A week that has been nothing if not varied in style and content….
Today (Thursday) I spent an absorbing hour in the erudite company of Ian Bostridge talking Benjamin Britten and Peter Pears for an EMI audio podcast. A new disc of Britten song settings with Antonio Pappano at the piano and a Rome recording of the great War Requiem (pace Stravinsky and Boulez, both of whom hated it) with Pappano’s Santa Cecilia Orchestra & Chorus, Anna Netrebko and Thomas Hampson are on the cards for this centenary year.
Tomorrow is many people’s first encounter with Charpentier’s Medea (do listen to my podcast with Sarah Connolly and David McVicar – both so absorbing) but last night Jerry Herman’s Dear World bowed into the charming Charing X Theatre in a form as intimate and whimsical as the composer-lyricist had only dared hope it one day might enjoy. This isn’t a review, more a reflection, of the opening night (I know too many of the people involved) but what is inescapable is the added resonance of doing it now in a time when the planet is reeling from the effect of man-made abuse, when pollution in China, fracking in the UK, and oil-driven greed just about everywhere, are daily headlines.
Dear World (and The Madwoman of Chaillot) is a fable of old values, of innocence and romance, in a world beset by the forces of big business and industrialisation. The wise are mad but the so-called sane are madder – and at its heart there is the Countess Aurelia, the dottiest of earth mothers, once in love, once jilted, but now reborn to restore order and romance to an ailing world. It’s the role, of course, that Angela Lansbury strove valiantly to make her own before an over-elaborate and confused Broadway premiere swallowed her and the fragile piece whole.

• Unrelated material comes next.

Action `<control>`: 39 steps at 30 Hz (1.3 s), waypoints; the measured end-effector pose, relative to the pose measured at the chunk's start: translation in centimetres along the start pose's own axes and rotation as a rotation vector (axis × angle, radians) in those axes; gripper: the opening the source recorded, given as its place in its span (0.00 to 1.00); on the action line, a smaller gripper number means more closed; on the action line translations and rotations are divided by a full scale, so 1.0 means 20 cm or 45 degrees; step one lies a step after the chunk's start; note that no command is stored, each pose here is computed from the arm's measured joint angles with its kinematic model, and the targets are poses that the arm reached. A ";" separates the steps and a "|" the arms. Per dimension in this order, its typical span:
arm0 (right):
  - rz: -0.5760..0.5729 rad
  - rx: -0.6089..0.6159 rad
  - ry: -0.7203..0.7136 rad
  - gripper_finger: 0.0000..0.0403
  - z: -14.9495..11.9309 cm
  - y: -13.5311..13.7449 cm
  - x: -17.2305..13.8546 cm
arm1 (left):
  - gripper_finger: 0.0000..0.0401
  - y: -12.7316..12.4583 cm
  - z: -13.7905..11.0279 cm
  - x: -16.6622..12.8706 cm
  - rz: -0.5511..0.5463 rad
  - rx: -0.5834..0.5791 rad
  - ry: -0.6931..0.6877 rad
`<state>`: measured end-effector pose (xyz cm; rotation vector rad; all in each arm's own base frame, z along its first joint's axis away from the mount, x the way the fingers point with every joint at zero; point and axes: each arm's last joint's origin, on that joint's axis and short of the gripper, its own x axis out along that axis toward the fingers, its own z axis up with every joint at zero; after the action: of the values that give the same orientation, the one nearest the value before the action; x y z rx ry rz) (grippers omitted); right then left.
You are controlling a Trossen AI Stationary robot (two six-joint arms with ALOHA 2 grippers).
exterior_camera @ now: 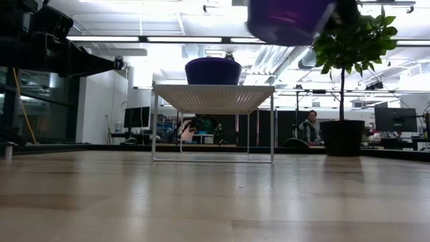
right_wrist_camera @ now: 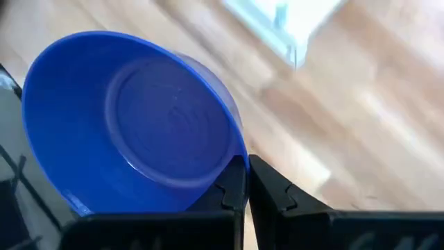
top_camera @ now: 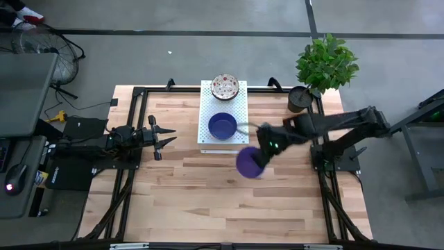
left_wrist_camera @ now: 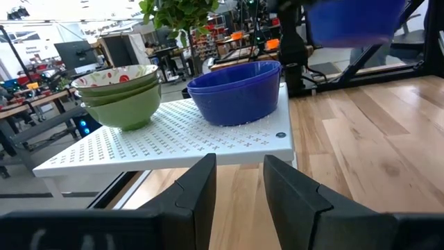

Betty Buckley was an inspired idea on the part of Steven Levy who runs this enterprising little theatre and notwithstanding a voice born more to belt than to finesse, she is deeply touching and engaging in the role – an unstarry, unselfish, but self-evidently charismatic performance which anchors the show and uncovers a deeper pathos in Herman’s finest ballads “And I Was Beautiful” and “Kiss Her Now” (an achingly beautiful melody up there with “I Won’t Send Roses” from Mack & Mabel). Her unholy trinity with Rebecca Lock’s Gabrielle and Annabel Leventon’s Constance is the unqualified joy of the evening with the insane counterpoint of the “Tea Party Trio” smiling equally on Sullivan and Sondheim to lend the show its comically endearing air.
Herman is so often sidelined as a Broadway showman but when you hear the way the underscoring gently feeds our expectations in this show offering tantalising premonitions of its key numbers (a device refined here by orchestrator Sarah Travis and beautifully managed by music director Ian Townsend) it’s a much subtler sensibility that one becomes aware of. For that, above all, we should applaud this reincarnation of a dotty but big-hearted show.